*Task brief*
Take the data below and filter it for lines containing the word "list"; show each line found.

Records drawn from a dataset
▶
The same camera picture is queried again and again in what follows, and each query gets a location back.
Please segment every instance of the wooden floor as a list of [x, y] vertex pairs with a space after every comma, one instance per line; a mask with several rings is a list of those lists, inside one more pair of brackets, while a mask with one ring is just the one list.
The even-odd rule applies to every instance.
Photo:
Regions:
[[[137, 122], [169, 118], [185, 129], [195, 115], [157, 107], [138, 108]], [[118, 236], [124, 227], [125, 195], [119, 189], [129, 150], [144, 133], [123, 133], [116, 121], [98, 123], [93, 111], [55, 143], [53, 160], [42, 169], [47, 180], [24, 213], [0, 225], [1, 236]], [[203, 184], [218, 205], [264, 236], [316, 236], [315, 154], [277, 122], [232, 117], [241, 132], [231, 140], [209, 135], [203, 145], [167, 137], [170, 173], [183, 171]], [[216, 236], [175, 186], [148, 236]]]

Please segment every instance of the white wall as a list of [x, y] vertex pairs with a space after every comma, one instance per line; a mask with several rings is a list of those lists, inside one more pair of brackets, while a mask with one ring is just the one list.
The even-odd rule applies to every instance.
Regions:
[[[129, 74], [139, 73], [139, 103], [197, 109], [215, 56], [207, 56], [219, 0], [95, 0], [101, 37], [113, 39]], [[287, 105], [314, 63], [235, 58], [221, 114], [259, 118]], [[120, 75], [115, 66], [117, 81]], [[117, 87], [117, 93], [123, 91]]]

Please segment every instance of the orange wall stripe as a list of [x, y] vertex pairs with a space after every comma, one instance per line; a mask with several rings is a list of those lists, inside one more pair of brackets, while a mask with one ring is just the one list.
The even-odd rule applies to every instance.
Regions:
◀
*Written answer*
Please segment every instance of the wooden floor as a list of [x, y] vertex pairs with a space after every comma, one instance per line; a mask with several rings is a list of those lists, inside one more pair of brackets, while a mask with one ring is just the one list.
Please segment every instance of the white wall as a list of [x, y] vertex pairs with a space after every comma, one instance per line; a mask with several rings is a list of those lists, inside one more pair of brackets, while a mask with one ring is just the one list.
Please segment every instance of the orange wall stripe as a list of [x, y] vertex pairs with a space after every comma, one instance per line; a mask with several rings is a list of those lists, inside one more pair of brackets, while a mask with one ring is just the one list.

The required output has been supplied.